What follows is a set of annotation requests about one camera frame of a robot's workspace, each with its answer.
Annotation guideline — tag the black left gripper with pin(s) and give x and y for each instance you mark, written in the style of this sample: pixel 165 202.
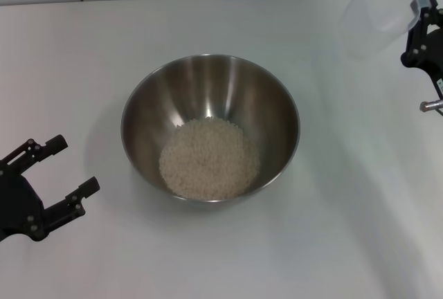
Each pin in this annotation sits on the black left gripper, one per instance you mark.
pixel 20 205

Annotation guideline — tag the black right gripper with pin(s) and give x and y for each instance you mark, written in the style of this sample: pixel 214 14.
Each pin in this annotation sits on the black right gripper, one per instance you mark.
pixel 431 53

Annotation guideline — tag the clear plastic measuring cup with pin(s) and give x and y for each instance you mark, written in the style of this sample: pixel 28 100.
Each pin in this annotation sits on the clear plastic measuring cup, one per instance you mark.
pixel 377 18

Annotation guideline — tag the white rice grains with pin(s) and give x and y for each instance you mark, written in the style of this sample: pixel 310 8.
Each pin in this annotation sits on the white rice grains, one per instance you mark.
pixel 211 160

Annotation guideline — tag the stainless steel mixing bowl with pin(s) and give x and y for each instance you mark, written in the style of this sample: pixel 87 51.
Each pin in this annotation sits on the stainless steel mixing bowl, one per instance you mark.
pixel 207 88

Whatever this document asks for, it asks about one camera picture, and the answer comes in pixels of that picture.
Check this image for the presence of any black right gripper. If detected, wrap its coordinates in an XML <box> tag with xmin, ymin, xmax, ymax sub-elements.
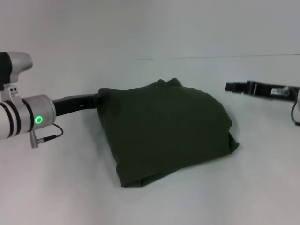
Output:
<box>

...

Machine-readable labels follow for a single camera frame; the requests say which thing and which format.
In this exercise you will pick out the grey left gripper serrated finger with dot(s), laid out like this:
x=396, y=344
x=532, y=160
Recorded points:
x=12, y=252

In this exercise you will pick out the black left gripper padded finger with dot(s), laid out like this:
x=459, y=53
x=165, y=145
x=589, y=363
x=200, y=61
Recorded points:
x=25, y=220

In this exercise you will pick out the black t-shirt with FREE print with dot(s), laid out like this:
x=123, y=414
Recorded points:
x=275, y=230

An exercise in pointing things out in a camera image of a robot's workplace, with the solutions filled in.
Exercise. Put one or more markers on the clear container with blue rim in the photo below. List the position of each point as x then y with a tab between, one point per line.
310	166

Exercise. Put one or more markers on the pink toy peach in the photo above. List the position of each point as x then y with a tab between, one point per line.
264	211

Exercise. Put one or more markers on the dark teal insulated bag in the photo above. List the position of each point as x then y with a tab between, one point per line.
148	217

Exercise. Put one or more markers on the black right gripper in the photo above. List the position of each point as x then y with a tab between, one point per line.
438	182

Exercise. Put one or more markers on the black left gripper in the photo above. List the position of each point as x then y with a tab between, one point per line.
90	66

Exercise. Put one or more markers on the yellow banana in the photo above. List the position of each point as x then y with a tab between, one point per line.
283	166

• Instructions to follow
As listed above, the lines from the line with "Each pin in this annotation sits on the stainless" to the line with "Whatever this document" are to be echoed exactly, with both ends included and nothing added.

• Written solution
Each pin in this annotation sits on the stainless steel mixing bowl, one per instance you mark.
pixel 207 88

Whatever this document asks for, it asks about one camera picture, and the answer comes in pixels of that picture.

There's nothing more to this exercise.